Each line below must be reproduced exactly, though the pictures are to be dropped.
----------
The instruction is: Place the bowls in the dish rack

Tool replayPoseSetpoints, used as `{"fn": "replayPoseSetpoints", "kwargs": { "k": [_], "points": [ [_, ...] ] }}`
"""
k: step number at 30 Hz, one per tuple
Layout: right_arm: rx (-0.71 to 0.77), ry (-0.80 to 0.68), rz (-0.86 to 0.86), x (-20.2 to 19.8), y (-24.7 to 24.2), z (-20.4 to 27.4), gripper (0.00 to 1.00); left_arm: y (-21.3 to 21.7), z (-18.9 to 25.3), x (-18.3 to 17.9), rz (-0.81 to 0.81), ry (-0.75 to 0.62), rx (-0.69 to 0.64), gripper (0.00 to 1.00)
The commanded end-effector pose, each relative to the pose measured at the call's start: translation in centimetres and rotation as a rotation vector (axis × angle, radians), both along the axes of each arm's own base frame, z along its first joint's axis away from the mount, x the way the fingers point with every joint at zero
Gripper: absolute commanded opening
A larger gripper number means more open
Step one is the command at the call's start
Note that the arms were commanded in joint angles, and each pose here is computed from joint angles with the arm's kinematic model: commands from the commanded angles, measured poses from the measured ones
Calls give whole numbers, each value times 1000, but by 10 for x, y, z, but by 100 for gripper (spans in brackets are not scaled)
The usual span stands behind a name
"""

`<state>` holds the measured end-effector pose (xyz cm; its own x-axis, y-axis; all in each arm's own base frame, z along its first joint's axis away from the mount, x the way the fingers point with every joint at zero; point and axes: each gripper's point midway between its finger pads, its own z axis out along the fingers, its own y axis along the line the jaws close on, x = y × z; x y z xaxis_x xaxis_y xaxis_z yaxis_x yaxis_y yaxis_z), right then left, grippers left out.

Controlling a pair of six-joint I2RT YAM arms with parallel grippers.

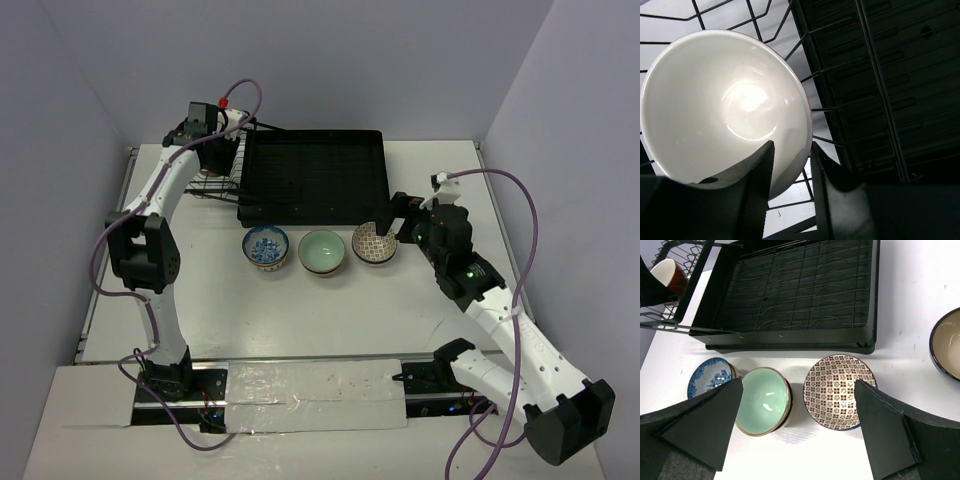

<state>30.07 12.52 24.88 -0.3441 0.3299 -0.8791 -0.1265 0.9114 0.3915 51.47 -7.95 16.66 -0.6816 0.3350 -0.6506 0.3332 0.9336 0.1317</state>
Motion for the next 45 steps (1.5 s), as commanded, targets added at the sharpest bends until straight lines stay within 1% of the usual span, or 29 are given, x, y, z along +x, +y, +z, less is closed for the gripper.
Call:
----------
:: WORKED SOLUTION ::
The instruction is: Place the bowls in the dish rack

Tool replayPoseSetpoints, used as `{"fn": "replayPoseSetpoints", "kwargs": { "k": [_], "points": [ [_, ...] ] }}`
"""
k: step number at 30 Hz, one per tuple
Layout: right_arm: rx (-0.71 to 0.77), ry (-0.80 to 0.68), rz (-0.86 to 0.86), x (-20.2 to 19.8), y (-24.7 to 24.2), z (-20.4 to 27.4), gripper (0.00 to 1.00); left_arm: y (-21.3 to 21.7), z (-18.9 to 25.3), x (-18.3 to 17.9), rz (-0.81 to 0.81), ry (-0.75 to 0.62), rx (-0.69 to 0.64), gripper (0.00 to 1.00)
The commanded end-effector pose, each relative to the pose measured at the call's start: translation in centimetres and rotation as a rotation vector (axis × angle, radians), both along the axes of each arm's own base frame, z along its first joint's axis away from the mount, x the way the fingers point with every joint at zero
Gripper: absolute commanded opening
A larger gripper number means more open
Step one is the command at the call's start
Note that the arms were commanded in joint angles, and each pose here is computed from joint angles with the arm's kinematic model: commands from the commanded angles, measured poses from the measured ones
Calls give whole numbers, each value times 1000, but by 10 for x, y, z, but by 100 for gripper (spans in brackets are not scaled)
The usual span stands behind a name
"""

`<state>` holds the measured end-effector pose (xyz cm; its own x-axis, y-axis; all in each arm's own base frame, z along its first joint's axis away from the mount, x the way the fingers point with every joint at zero; point and axes: each gripper's point midway between its finger pads, its own z axis out along the fingers, its own y axis along the line the jaws close on, x = y × z; x y z xaxis_x xaxis_y xaxis_z yaxis_x yaxis_y yaxis_z), right then left, grippers left out.

Controlling a pair of six-joint I2RT YAM arms with parallel grippers.


<state>30.07 12.52 24.88 -0.3441 0.3299 -0.8791 -0.1265 0.9114 0.3915 51.47 -7.95 16.66 -0.6816 0.3350 -0.6506 0.3332 0.9336 0.1317</state>
Motion for the next 45 steps (1.5 s), as commanded, targets added at the sharpest bends until straight lines stay within 1% of the usual span, or 29 are given, x, y, z along +x, +y, +z, less is closed for the gripper.
Call:

That concludes the answer to this exercise.